> **EXERCISE OBJECTIVE**
All lines in the data below carrying the string "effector" are to be located and copied.

****************

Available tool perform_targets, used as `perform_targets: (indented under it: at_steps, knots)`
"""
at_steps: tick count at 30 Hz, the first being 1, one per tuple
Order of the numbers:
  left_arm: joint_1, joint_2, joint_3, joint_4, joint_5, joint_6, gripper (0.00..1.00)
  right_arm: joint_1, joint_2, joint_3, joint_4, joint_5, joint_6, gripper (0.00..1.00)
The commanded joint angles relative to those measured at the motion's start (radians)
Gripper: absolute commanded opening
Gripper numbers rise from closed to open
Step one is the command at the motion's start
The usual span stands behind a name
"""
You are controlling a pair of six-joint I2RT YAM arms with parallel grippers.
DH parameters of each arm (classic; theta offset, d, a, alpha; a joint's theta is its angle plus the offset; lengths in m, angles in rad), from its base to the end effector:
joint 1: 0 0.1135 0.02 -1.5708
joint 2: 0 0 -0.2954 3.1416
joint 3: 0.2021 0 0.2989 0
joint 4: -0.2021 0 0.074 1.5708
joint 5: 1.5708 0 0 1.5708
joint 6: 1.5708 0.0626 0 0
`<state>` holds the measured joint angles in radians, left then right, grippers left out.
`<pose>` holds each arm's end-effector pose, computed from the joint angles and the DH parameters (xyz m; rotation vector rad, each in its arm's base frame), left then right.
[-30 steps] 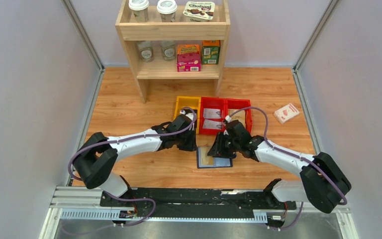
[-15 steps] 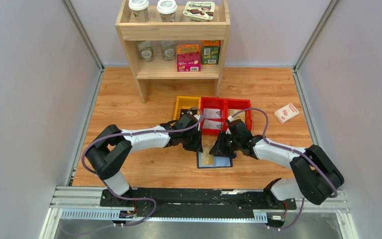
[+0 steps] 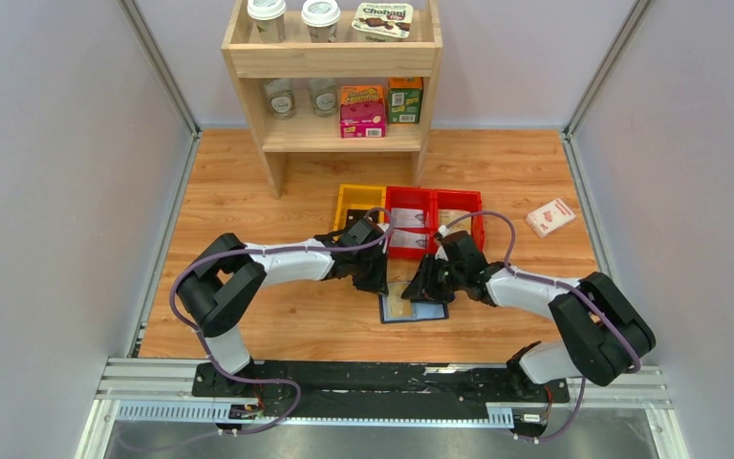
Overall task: Take the credit cards out of the card holder
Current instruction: Remove the credit card from the card holder.
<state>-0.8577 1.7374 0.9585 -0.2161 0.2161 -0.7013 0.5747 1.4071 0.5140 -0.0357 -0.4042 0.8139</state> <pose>0.2470 -0.3061 0.1285 0.3054 2.7573 -0.7911 0.2225 0.1734 0.1091 0.1407 2.7259 1.0082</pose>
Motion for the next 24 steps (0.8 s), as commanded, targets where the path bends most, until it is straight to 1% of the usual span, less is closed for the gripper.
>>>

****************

> **THE COMPLETED TASK**
DH parameters of each arm (classic; theta offset, d, a, alpha; a joint's theta is its angle plus the offset; lengths in m, angles in rad), from its base to the end effector:
`<pose>` holds each arm's end-effector pose, computed from the joint angles and the DH parameters (xyz m; rotation vector rad, each in its arm's base frame), left then right.

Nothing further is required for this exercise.